(Beginning of Dataset excerpt)

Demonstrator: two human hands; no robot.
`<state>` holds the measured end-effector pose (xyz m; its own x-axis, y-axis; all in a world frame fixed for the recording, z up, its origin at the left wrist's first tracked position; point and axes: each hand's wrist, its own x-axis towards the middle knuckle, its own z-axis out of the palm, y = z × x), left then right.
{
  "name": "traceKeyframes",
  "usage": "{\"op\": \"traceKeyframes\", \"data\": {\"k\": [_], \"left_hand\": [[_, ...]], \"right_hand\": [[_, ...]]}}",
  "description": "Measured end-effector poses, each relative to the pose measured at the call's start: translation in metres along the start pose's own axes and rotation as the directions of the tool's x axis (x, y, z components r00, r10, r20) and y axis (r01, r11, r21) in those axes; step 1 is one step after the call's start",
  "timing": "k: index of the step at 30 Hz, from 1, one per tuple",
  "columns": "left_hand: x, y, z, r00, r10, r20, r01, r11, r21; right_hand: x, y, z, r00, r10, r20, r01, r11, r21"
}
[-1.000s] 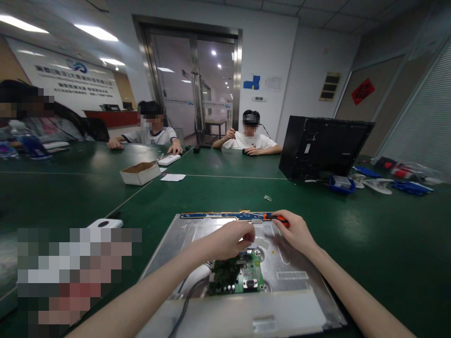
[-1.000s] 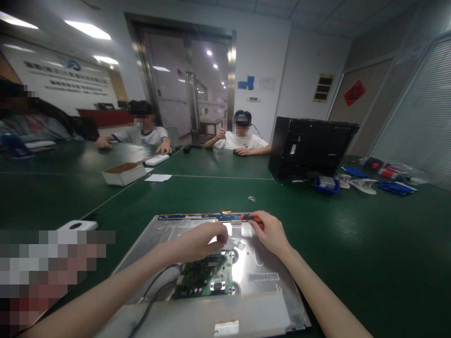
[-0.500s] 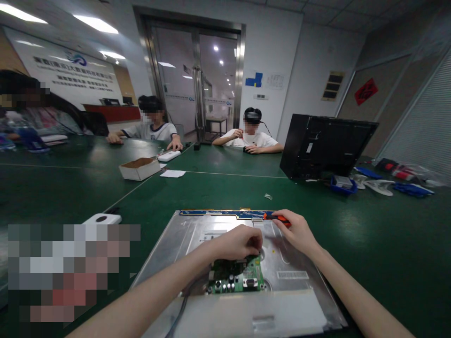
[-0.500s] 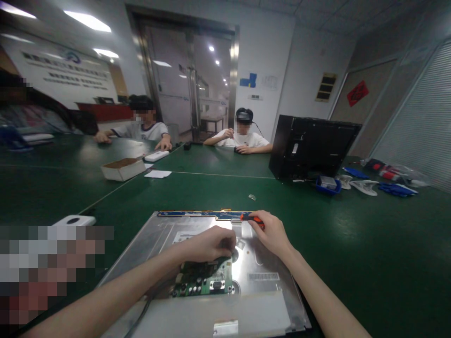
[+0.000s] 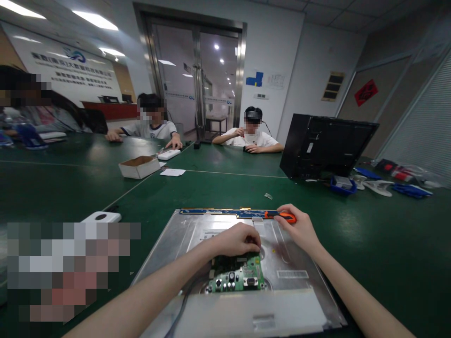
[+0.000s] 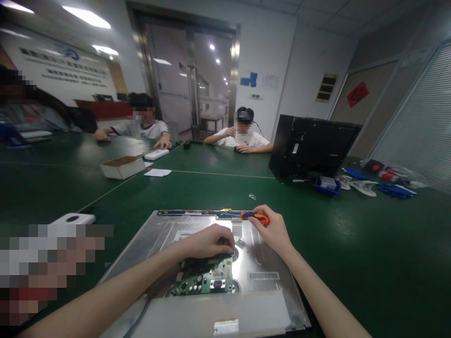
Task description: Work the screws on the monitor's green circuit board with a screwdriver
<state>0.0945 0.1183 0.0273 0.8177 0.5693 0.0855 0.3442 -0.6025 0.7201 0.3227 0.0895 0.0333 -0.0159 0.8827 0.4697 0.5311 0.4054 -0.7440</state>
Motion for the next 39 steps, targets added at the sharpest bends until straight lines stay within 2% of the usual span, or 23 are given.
{"op": "traceKeyframes", "data": {"k": [5,12,17,22,25,27,29,32,36,39], "left_hand": [[0.0,0.0,-0.002,1.0,0.0,0.01,0.0,1.0,-0.014],[0.0,-0.002,-0.001,1.0,-0.026,0.016,0.026,0.998,-0.051],[0.002,-0.005,0.0,0.999,-0.039,0.019,0.04,0.996,-0.082],[0.003,-0.008,0.001,0.999,-0.035,0.017,0.037,0.994,-0.106],[0.003,-0.009,0.001,0.999,-0.027,0.022,0.029,0.993,-0.112],[0.003,-0.009,0.0,0.999,-0.022,0.027,0.024,0.993,-0.112],[0.002,-0.009,-0.001,0.999,-0.018,0.038,0.022,0.993,-0.115],[0.002,-0.009,-0.002,0.998,-0.02,0.057,0.028,0.991,-0.133],[0.004,-0.009,-0.001,0.998,-0.025,0.066,0.035,0.988,-0.148],[0.004,-0.008,-0.001,0.998,-0.027,0.056,0.035,0.988,-0.15]], "right_hand": [[0.002,-0.001,0.001,0.991,0.124,-0.045,-0.113,0.972,0.207],[0.005,-0.006,-0.001,0.964,0.253,-0.082,-0.19,0.87,0.455],[0.005,-0.011,0.001,0.939,0.311,-0.146,-0.189,0.824,0.535],[0.001,-0.024,0.006,0.938,0.274,-0.213,-0.119,0.829,0.546],[0.002,-0.038,0.013,0.945,0.19,-0.267,-0.017,0.843,0.538],[0.004,-0.047,0.018,0.956,0.059,-0.289,0.091,0.872,0.482],[0.005,-0.053,0.025,0.95,-0.079,-0.303,0.189,0.917,0.352],[-0.001,-0.053,0.033,0.901,-0.273,-0.338,0.314,0.947,0.07],[-0.02,-0.043,0.034,0.821,-0.449,-0.352,0.401,0.893,-0.205],[-0.027,-0.035,0.031,0.828,-0.479,-0.291,0.405,0.871,-0.278]]}}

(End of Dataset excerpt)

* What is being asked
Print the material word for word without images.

* Completed task
Demonstrator: two human hands; no robot.
`<state>` holds the measured end-effector pose (xyz m; its own x-axis, y-axis; all in a world frame fixed for the recording, z up, its origin at the left wrist's first tracked position; point and axes: each hand's wrist, its own x-axis towards the middle knuckle, its own z-axis out of the palm, y = z × x), left then right.
{
  "name": "traceKeyframes",
  "usage": "{\"op\": \"traceKeyframes\", \"data\": {\"k\": [_], \"left_hand\": [[_, ...]], \"right_hand\": [[_, ...]]}}",
  "description": "Measured end-effector poses, each relative to the pose measured at the call's start: translation in metres along the start pose's own axes and rotation as the directions of the tool's x axis (x, y, z components r00, r10, r20) and y axis (r01, r11, r21) in those axes; step 1 is one step after the call's start",
  "timing": "k: index of the step at 30 Hz, from 1, one per tuple",
  "columns": "left_hand: x, y, z, r00, r10, r20, r01, r11, r21; right_hand: x, y, z, r00, r10, r20, r01, r11, r21"
}
[-1.000s] 
[-1.000s] 
[-0.500s] 
[-0.500s] 
[+0.000s] 
[+0.000s] 
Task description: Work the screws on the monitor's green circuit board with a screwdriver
<state>0.0945 0.1183 0.0273 0.8177 0.5693 0.0855 0.3442 -0.6025 0.7201 0.3227 0.0895 0.0333 -0.0159 0.8827 0.4697 0.5311 0.4054 -0.7440</state>
Motion for the next 39 steps, targets added at the sharpest bends until straight lines stay within 2% of the usual span, or 23 are given.
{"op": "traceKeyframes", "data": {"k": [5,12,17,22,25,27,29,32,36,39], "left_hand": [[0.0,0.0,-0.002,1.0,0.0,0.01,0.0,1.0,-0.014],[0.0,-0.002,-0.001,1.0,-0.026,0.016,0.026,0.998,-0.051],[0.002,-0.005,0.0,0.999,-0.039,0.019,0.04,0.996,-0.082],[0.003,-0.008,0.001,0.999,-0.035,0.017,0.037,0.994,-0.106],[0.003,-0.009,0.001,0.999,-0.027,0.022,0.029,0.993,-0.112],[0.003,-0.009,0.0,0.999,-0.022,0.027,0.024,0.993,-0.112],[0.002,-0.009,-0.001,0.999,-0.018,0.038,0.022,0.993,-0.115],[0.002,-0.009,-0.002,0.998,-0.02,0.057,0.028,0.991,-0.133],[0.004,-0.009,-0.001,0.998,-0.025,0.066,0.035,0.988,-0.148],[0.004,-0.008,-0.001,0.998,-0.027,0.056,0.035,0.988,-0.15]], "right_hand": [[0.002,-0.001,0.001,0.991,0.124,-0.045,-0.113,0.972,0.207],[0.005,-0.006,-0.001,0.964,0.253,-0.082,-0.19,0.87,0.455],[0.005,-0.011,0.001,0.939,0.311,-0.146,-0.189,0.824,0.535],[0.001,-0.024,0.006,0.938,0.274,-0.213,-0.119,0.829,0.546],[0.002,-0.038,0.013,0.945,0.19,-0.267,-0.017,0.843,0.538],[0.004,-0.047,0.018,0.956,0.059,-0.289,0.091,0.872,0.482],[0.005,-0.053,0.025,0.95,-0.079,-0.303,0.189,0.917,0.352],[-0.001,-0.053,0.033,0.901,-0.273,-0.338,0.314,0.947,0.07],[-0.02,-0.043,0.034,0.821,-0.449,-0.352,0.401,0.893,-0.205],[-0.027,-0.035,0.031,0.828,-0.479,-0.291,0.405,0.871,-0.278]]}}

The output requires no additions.